Directions >> Where in the data below does the word "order" appear? Copy every line that has it.

Exercise material >>
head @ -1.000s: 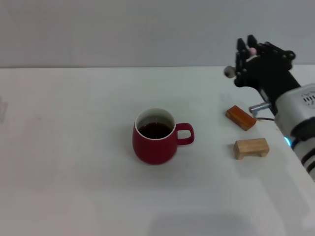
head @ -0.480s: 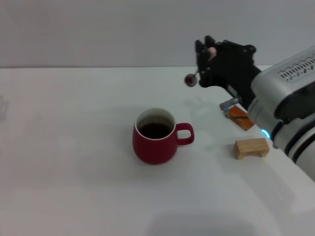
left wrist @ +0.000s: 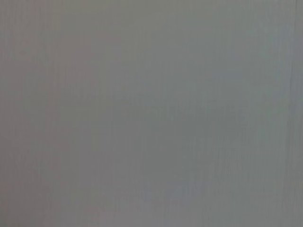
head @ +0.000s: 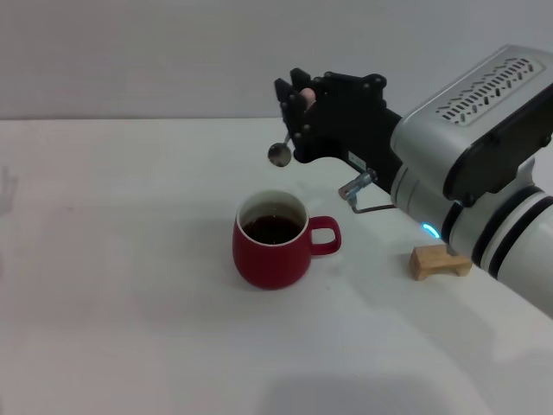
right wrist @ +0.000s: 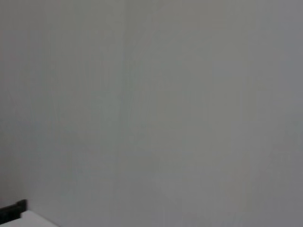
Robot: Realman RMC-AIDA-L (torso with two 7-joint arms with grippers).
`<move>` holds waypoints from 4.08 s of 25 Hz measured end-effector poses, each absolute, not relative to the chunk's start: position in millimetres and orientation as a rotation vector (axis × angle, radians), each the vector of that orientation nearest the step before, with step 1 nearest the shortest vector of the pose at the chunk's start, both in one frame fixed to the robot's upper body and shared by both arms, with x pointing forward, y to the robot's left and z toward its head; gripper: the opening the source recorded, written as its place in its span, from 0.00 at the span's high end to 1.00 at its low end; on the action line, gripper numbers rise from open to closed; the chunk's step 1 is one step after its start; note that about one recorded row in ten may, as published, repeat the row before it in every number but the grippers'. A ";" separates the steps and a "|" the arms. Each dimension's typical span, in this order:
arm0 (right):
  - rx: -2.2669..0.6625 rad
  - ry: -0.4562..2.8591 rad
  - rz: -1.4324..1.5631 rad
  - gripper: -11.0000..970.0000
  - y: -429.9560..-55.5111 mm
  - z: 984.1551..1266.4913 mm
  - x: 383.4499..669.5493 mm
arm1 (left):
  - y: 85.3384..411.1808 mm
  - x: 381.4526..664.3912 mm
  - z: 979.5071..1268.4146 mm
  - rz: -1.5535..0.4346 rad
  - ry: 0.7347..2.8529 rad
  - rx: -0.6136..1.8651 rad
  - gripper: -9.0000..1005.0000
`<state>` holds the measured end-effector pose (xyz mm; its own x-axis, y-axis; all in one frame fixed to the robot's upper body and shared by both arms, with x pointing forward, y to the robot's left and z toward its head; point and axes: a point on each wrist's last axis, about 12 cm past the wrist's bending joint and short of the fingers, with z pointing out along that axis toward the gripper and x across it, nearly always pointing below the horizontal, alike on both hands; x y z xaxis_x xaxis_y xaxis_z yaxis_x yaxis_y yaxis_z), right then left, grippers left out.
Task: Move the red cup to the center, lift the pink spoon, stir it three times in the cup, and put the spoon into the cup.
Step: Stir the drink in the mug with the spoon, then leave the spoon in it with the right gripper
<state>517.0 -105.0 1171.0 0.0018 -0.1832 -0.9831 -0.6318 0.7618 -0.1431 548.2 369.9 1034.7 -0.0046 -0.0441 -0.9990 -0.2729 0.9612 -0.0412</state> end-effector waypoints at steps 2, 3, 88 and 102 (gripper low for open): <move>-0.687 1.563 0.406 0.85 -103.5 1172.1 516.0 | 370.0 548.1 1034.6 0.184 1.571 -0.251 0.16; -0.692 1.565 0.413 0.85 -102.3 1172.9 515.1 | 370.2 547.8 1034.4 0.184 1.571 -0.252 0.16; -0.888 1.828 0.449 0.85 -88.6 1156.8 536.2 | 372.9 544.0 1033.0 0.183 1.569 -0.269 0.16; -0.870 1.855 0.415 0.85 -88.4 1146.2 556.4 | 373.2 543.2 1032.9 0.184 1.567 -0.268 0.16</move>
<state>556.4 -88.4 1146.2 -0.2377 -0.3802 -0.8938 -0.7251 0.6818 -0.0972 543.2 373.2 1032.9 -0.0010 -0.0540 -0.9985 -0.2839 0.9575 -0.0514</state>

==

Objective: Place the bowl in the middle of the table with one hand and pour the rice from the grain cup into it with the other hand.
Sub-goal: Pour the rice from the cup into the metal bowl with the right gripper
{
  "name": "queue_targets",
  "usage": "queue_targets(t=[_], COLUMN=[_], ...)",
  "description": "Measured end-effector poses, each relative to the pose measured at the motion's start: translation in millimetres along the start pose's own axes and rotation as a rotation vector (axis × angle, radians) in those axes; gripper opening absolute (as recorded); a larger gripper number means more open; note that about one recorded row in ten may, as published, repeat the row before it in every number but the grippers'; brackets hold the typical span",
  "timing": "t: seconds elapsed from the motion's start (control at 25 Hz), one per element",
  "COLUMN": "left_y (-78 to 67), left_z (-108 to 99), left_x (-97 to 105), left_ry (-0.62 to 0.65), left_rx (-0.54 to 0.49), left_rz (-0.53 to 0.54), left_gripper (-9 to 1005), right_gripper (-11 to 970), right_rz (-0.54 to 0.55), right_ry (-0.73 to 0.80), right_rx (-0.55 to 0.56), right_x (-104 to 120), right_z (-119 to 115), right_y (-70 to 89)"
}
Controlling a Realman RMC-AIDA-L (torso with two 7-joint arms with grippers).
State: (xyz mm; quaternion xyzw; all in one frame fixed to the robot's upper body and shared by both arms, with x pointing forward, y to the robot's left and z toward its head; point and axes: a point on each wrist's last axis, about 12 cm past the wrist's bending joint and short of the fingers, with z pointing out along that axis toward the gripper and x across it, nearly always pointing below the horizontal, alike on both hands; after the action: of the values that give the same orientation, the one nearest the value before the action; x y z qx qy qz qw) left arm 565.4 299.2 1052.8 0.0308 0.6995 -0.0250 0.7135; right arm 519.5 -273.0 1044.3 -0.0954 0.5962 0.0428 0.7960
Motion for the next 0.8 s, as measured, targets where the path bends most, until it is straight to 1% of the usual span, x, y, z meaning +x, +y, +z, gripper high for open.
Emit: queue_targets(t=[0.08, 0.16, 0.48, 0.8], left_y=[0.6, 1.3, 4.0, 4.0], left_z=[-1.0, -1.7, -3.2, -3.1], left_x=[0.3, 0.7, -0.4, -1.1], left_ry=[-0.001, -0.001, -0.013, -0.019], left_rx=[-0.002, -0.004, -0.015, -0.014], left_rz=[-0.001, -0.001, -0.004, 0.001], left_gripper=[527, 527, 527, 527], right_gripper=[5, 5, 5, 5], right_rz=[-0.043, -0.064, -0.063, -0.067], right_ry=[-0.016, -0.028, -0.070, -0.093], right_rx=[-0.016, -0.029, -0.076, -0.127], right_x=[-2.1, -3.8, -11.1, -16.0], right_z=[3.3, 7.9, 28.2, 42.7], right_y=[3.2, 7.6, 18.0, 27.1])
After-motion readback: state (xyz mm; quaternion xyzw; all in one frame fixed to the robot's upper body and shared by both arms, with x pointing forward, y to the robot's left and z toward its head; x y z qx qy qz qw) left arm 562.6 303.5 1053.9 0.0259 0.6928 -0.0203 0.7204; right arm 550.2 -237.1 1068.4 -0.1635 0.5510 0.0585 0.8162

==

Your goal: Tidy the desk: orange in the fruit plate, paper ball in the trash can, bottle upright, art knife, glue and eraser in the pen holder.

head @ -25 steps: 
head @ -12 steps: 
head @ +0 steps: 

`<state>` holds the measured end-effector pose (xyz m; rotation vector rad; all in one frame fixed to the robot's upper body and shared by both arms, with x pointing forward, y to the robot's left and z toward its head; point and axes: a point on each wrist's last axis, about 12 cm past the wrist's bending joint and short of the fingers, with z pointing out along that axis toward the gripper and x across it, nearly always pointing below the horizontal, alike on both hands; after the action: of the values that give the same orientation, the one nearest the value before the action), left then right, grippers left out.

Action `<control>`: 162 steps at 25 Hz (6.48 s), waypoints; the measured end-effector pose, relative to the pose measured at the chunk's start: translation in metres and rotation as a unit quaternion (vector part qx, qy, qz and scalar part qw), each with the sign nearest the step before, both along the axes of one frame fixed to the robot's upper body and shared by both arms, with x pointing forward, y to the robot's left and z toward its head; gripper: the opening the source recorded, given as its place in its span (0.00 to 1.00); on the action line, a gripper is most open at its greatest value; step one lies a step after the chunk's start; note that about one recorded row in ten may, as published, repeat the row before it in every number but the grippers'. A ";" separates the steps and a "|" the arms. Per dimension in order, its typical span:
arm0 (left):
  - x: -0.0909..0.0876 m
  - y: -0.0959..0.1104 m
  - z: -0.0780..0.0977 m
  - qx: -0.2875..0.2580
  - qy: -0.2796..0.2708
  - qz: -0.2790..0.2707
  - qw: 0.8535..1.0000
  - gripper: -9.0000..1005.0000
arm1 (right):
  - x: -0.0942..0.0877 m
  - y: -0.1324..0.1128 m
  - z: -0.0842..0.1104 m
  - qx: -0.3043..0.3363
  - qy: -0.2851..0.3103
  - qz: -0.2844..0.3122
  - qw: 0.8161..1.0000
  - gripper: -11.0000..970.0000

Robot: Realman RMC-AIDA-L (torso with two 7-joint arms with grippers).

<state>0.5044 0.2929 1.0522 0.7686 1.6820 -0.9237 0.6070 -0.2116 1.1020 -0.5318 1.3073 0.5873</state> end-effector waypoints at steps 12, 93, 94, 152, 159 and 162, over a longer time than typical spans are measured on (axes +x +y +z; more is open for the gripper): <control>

Task response >>
`<move>` holds waypoints from 4.08 s of 25 Hz measured end-effector poses, each absolute, not relative to the chunk's start: position in millimetres and orientation as a rotation vector (axis × angle, radians), each the vector of that orientation nearest the step before, with step 1 nearest the shortest vector of the pose at the chunk's start, both in one frame fixed to the robot's upper body and shared by both arms, with x pointing forward, y to the robot's left and z toward its head; gripper: the opening the source recorded, written as its place in its span, from 0.00 at the span's high end to 1.00 at its low end; on the action line, gripper numbers rise from open to closed; the chunk's step 1 is one step after its start; note that about one recorded row in ten may, as published, repeat the row before it in every number but the grippers'. A ";" separates the steps and a "|" the arms. Each dimension's typical span, in this order:
Action `<control>`: 162 steps at 25 Hz (6.48 s), waypoints; the measured end-effector pose, relative to the pose measured at the chunk's start: translation in metres and rotation as a unit quaternion (vector part qx, qy, qz and scalar part qw), each with the sign nearest the step before, both along the axes of one frame fixed to the robot's upper body and shared by both arms, with x pointing forward, y to the robot's left and z toward its head; gripper: the opening the source recorded, given as its place in its span (0.00 to 1.00); on the action line, a gripper is most open at its greatest value; step one lies a step after the chunk's start; note that about one recorded row in ten may, as published, repeat the row before it in every number but the grippers'. A ";" separates the steps and a "|" the arms. Per dimension in order, its typical span:

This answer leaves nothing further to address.